There seems to be a lot of solar panel cleaning companies in California, even listed on the website you referenced... https://www.energysage.com/supplier...nology_types:Solar+PV&q=solar++panel+cleaning


First one listed has a video on it... 












GitSum said:


> Regarding the costs, I was getting about 1% interest on the money that I had in the bank, I paid cash (better investment) and the cost of the system cannot be used to increase my property taxes.


Well, if all you're doing is leaving your money in a bank to earn 1%, I guess that makes sense for you... but your average person is going to finance it, and the overall costs need to be taken into consideration... 30K cash could earn a heck of lot more interest with other vehicles...




GitSum said:


> I am not sure where you're getting that the solar companies are subsidized?


Does not the manufacturer and dealer/installation company share in the subsidy?
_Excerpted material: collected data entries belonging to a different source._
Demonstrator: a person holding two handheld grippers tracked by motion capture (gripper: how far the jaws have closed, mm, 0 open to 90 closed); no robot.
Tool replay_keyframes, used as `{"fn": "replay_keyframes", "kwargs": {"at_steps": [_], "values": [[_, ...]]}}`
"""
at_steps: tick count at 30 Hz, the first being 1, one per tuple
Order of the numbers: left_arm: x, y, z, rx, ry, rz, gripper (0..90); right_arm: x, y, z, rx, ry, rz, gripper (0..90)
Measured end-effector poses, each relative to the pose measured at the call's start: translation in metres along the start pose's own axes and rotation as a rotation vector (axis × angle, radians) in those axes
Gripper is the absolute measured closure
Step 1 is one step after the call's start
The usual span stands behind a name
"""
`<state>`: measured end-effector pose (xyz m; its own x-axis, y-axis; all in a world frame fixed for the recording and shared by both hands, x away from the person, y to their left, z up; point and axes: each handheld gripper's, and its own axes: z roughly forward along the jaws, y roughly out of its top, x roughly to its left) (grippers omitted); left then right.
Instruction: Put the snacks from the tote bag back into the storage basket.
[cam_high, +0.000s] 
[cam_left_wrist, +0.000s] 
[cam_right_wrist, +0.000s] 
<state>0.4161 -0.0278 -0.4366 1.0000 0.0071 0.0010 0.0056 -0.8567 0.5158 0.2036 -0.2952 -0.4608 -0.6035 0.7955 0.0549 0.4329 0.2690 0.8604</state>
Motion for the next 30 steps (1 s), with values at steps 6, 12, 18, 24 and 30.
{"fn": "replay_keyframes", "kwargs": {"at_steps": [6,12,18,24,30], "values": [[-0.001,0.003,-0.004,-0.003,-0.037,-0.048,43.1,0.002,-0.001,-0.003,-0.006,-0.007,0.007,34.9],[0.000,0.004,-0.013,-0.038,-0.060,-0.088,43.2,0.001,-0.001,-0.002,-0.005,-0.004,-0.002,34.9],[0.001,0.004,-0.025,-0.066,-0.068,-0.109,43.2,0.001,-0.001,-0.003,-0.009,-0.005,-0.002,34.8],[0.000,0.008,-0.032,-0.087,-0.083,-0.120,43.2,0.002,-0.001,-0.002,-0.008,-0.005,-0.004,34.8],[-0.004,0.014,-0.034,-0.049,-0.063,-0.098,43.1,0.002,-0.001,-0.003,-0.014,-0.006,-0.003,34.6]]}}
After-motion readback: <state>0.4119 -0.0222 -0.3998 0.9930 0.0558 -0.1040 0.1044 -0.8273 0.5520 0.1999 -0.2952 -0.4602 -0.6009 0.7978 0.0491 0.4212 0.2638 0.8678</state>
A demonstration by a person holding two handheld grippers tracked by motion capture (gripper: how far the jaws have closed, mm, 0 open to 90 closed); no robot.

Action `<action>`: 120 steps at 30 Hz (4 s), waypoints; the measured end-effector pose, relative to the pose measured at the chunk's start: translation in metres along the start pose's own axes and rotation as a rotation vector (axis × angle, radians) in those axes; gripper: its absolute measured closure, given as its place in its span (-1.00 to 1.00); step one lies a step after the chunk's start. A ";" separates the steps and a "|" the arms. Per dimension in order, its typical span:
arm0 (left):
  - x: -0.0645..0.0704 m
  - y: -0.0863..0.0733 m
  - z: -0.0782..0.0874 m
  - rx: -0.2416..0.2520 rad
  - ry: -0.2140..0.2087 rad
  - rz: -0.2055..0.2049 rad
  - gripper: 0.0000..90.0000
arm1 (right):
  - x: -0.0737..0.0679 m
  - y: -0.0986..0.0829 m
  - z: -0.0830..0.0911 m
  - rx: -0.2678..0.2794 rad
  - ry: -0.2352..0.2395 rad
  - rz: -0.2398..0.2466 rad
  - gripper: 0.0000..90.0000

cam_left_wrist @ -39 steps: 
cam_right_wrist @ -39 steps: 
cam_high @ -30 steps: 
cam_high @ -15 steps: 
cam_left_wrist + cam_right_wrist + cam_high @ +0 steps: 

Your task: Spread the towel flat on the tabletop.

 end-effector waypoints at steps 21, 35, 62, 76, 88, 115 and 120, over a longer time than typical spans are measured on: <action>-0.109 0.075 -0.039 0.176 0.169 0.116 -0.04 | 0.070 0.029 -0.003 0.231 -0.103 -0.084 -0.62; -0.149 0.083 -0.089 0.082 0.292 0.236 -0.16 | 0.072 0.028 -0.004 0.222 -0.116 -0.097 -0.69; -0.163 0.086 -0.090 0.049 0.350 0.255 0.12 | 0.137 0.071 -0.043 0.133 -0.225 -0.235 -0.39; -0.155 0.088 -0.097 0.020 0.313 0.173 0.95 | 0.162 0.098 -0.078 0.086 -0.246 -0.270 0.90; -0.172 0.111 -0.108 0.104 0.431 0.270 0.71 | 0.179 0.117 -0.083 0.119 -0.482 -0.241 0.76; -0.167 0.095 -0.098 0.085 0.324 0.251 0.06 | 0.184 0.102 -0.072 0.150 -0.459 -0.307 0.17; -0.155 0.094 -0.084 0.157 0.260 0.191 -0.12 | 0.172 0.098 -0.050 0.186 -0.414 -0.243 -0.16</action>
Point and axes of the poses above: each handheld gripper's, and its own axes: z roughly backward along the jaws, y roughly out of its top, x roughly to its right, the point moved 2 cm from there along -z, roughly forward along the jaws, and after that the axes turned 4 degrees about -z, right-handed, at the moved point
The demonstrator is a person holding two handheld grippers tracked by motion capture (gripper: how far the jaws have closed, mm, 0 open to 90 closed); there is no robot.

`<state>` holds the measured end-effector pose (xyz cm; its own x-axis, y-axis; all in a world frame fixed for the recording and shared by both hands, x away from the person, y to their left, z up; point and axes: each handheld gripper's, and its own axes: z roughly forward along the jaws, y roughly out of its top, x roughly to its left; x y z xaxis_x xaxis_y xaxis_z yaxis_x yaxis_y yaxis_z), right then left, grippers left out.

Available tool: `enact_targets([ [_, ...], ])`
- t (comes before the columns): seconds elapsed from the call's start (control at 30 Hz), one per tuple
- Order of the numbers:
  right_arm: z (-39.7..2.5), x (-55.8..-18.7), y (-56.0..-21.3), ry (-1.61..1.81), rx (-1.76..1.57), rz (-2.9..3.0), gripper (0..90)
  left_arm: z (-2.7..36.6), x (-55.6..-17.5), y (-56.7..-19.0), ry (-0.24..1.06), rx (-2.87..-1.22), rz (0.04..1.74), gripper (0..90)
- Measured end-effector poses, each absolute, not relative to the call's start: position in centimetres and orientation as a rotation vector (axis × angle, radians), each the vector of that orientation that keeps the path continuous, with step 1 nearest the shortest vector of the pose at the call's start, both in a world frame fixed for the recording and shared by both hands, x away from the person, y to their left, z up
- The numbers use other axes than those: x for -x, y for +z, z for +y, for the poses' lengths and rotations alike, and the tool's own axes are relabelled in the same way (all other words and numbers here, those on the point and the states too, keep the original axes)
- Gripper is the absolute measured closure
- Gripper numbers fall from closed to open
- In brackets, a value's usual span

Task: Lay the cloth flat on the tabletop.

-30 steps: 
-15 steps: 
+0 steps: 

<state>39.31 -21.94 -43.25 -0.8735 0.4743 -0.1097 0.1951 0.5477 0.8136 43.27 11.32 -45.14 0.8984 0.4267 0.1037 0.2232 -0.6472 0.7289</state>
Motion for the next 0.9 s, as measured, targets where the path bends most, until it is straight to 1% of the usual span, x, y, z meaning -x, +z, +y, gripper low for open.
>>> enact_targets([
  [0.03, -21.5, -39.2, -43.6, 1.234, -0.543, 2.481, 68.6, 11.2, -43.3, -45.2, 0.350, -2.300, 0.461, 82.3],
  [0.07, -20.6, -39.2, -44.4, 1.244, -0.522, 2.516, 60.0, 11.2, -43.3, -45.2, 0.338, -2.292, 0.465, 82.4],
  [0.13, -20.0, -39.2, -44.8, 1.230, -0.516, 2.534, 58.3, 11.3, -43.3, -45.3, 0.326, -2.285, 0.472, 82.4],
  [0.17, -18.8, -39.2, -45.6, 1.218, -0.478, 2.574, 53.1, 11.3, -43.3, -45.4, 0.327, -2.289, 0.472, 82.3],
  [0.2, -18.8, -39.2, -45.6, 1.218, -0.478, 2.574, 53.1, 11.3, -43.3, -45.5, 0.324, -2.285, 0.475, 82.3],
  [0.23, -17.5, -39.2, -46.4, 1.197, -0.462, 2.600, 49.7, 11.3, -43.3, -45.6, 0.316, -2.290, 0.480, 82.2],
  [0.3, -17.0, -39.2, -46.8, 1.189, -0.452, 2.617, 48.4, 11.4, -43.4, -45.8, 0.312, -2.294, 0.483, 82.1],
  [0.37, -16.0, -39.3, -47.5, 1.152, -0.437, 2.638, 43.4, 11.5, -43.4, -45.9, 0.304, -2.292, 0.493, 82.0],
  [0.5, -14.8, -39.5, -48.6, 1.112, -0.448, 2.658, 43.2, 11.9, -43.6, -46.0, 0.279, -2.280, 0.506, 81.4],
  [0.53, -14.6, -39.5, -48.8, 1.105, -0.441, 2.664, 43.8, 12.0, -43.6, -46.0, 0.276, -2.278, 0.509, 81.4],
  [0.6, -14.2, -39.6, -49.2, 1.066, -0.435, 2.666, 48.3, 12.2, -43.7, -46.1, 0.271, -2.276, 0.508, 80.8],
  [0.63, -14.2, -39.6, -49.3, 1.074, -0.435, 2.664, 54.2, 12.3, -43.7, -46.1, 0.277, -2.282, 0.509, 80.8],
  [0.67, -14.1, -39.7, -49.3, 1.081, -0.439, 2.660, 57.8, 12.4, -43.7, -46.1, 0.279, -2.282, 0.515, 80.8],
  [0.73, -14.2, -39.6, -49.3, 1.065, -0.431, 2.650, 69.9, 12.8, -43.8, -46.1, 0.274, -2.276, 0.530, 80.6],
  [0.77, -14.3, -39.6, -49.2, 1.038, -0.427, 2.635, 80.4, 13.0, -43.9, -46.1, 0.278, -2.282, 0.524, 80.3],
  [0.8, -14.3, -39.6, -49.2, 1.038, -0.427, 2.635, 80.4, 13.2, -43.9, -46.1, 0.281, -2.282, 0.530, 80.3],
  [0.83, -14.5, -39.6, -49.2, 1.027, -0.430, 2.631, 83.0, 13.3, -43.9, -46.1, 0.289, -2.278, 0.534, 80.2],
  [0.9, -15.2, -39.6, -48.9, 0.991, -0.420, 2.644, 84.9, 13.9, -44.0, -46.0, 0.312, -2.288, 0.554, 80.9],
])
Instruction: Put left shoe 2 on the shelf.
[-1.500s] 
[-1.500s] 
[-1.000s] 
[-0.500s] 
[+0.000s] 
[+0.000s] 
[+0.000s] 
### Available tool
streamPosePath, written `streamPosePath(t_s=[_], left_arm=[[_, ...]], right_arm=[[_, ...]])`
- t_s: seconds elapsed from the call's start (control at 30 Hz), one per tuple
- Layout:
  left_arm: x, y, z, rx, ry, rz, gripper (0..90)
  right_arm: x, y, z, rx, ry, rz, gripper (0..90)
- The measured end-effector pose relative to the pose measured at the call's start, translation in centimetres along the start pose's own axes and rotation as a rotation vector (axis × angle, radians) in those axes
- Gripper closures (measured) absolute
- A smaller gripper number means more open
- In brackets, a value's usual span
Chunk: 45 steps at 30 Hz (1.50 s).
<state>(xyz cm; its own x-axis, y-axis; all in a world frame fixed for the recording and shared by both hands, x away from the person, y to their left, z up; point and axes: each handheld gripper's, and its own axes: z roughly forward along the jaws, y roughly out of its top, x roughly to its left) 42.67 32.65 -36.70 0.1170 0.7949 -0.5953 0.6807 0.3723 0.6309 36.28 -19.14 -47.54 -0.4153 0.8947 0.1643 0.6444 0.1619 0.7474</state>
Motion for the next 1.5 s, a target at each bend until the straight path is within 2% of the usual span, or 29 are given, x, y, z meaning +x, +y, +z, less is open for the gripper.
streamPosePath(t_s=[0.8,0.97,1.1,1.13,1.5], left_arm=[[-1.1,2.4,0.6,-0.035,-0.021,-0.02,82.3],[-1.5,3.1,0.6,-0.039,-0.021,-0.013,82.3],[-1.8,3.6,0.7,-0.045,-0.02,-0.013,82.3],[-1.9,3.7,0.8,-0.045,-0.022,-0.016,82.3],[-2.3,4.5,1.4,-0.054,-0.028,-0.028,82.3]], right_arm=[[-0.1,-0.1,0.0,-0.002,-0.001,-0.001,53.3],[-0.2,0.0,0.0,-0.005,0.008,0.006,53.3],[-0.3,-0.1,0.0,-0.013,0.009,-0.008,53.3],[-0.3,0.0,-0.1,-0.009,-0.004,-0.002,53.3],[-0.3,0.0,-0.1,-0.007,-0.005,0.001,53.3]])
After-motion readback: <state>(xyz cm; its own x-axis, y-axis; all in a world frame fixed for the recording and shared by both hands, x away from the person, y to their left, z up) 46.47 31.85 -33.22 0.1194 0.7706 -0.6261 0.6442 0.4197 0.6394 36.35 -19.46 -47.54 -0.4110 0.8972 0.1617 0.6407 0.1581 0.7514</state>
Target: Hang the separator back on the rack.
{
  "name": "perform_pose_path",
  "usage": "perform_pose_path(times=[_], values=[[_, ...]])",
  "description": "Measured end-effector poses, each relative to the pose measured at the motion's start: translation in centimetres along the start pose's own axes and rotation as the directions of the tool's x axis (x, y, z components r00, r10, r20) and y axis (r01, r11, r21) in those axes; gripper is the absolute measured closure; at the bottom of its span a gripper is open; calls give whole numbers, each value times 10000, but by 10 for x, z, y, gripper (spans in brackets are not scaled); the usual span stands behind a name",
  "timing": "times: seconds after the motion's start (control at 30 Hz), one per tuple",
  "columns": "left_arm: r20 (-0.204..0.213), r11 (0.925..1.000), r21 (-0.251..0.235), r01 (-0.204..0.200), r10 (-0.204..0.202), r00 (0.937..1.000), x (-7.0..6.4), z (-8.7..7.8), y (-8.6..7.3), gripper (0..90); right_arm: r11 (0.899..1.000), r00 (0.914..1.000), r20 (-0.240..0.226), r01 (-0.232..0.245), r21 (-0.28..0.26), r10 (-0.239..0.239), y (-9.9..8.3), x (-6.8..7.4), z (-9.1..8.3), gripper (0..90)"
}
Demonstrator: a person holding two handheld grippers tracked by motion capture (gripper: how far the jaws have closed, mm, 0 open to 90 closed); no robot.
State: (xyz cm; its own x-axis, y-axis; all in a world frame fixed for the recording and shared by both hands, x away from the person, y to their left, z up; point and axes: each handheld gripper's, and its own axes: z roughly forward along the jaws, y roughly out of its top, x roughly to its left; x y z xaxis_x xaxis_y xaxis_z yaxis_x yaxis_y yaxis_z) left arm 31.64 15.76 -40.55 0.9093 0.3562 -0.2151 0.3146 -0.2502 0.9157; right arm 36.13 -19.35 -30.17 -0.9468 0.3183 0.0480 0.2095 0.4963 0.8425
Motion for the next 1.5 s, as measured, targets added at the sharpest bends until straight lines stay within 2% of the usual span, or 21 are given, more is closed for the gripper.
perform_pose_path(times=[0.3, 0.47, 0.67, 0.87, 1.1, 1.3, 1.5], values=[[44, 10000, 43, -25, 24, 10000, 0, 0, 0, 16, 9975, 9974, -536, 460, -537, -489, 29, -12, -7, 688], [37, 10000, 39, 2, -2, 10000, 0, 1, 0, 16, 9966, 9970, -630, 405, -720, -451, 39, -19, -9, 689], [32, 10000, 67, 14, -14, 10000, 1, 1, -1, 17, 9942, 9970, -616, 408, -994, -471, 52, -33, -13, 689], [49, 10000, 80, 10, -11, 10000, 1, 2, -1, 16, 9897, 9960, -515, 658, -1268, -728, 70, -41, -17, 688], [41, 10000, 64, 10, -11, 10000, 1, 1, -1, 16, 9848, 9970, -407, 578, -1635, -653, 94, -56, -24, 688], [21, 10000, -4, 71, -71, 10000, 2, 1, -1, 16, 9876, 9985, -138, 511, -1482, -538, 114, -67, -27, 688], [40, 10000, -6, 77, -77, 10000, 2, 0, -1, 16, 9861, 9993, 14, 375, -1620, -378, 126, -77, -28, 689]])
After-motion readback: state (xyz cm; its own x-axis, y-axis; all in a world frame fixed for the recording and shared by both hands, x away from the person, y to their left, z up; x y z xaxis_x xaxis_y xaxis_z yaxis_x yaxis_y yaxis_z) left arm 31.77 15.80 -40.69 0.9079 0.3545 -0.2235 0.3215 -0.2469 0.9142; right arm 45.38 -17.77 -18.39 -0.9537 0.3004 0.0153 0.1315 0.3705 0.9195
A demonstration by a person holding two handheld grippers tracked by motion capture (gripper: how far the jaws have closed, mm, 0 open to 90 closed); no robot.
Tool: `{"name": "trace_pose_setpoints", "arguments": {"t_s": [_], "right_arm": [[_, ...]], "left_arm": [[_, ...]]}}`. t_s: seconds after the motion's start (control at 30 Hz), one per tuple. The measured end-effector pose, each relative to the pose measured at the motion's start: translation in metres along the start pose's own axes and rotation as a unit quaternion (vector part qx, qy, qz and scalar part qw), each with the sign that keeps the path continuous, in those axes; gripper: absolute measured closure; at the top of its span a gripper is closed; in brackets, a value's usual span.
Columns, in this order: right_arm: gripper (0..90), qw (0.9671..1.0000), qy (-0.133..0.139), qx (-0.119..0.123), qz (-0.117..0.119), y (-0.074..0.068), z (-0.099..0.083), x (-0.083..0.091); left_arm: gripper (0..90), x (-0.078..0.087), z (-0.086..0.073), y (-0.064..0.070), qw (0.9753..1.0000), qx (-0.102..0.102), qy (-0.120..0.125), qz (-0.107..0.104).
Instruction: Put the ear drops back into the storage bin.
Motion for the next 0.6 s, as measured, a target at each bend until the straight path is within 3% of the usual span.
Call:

Like you said, the Fed Gov is footing 30% of the bill, and both companies benefit from that...

GitSum said:


> especially since the Federal Government is picking up 30% of the bill





GitSum said:


> Maybe some panel manufacturers were once upon a time but around here there are dozens of contractors that will bid on a job using a variety of equipment. For example, my panels are made by LG, the inverter is from Solar Edge


My understanding is there aren't a lot of US panel manufacturers anymore as most of it is imported from China...




GitSum said:


> Now if I was only paying $.09 per kWh for electricity - would I go solar? NO, it would take over 17 years to just break even. I am not in it to feel good about 'going green', I am in it to save some green ($$$)


Well, that's where I think most are coming from... a mix of cost / environment benefit... the sweet spot just isn't there yet.... 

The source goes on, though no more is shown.